Welcome to my blog. On this page you will find articles I personally write about the photography industry and my work. You will also see blogs showing the photos from many of my photo sessions.
Here it is Halloween, and there will be lots of photo opportunities for your kids and others all dressed up cute in their costumes. Parents are always taking pictures of their costumed kids. Here are some tips for getting those perfect Halloween shots.
I think it would be safe to say that the best Halloween shots will be outside at dark, which means some additional lighting will be needed. But there’s more to it than putting a flash on a camera and lighting the subject. What will result is a bright smiling face with nothing but darkness around him or her.
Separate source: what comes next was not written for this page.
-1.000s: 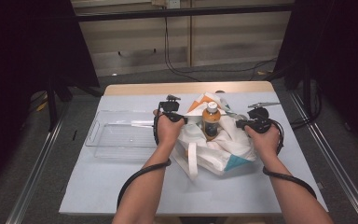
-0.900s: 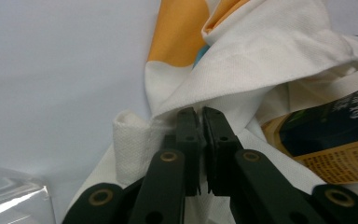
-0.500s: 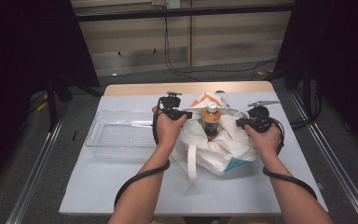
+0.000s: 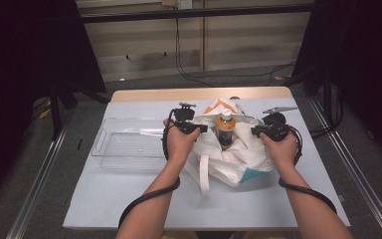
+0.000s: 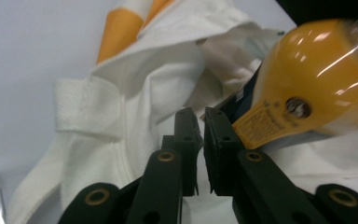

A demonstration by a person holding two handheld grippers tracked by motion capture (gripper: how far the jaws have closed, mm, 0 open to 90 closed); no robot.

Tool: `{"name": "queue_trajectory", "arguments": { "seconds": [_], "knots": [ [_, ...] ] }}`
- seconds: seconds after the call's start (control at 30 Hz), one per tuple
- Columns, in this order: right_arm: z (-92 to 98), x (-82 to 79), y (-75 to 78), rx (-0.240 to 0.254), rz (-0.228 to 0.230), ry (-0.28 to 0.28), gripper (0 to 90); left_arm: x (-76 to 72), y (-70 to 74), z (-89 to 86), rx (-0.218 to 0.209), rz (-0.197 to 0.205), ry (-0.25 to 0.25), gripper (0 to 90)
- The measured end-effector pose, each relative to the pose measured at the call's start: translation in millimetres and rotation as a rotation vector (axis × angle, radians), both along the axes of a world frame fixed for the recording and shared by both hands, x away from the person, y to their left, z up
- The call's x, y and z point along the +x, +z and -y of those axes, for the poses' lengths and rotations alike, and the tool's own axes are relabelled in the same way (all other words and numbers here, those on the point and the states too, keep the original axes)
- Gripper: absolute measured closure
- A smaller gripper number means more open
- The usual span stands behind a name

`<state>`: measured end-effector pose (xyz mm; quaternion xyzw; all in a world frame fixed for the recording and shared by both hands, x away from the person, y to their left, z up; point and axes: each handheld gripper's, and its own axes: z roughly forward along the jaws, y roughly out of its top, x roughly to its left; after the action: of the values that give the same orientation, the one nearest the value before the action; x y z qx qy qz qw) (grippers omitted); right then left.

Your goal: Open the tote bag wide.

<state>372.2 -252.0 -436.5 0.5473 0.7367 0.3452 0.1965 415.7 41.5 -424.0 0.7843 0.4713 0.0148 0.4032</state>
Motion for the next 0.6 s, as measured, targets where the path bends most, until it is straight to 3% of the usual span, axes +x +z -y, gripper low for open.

The best shots will be when there is some ambient light coming into the photo surround the subject. You might want to see the what’s behind the subject, like a street light. In order to capture ambient light, you will need a camera that allows you to change the shutter speed.
Your average point and shoot camera will not do this, but if you have an interchangeable lens camera that allows you to set the aperture and shutter speed, you can get some great photos with natural ambient light. Here’s what you do.
You will still need that flash on your camera to light the subject. But set the camera’s shutter speed to a slower speed. You might wonder why you would do this. The trick is that a slower shutter speed will let in more natural ambient light.
The general rule is you don’t use a very low shutter speed while holding the camera in your hand or shooting a moving subject because you’ll have blur. The secret is in the flash. That flash on the subject will freeze any movement the camera detects, even when the shutter speed is open longer. The longer shutter speed will allow more ambient light to show up on that photos. The result will be a well-exposed subject from the flash with some light around the subject to create interest.
You may need to practice or experiment with your settings to make sure you got it right, but if you try this I think you’ll be much happier with your Halloween shots. You will avoid those “deer in the headlight” shots with the subject very bright and surrounded by darkness.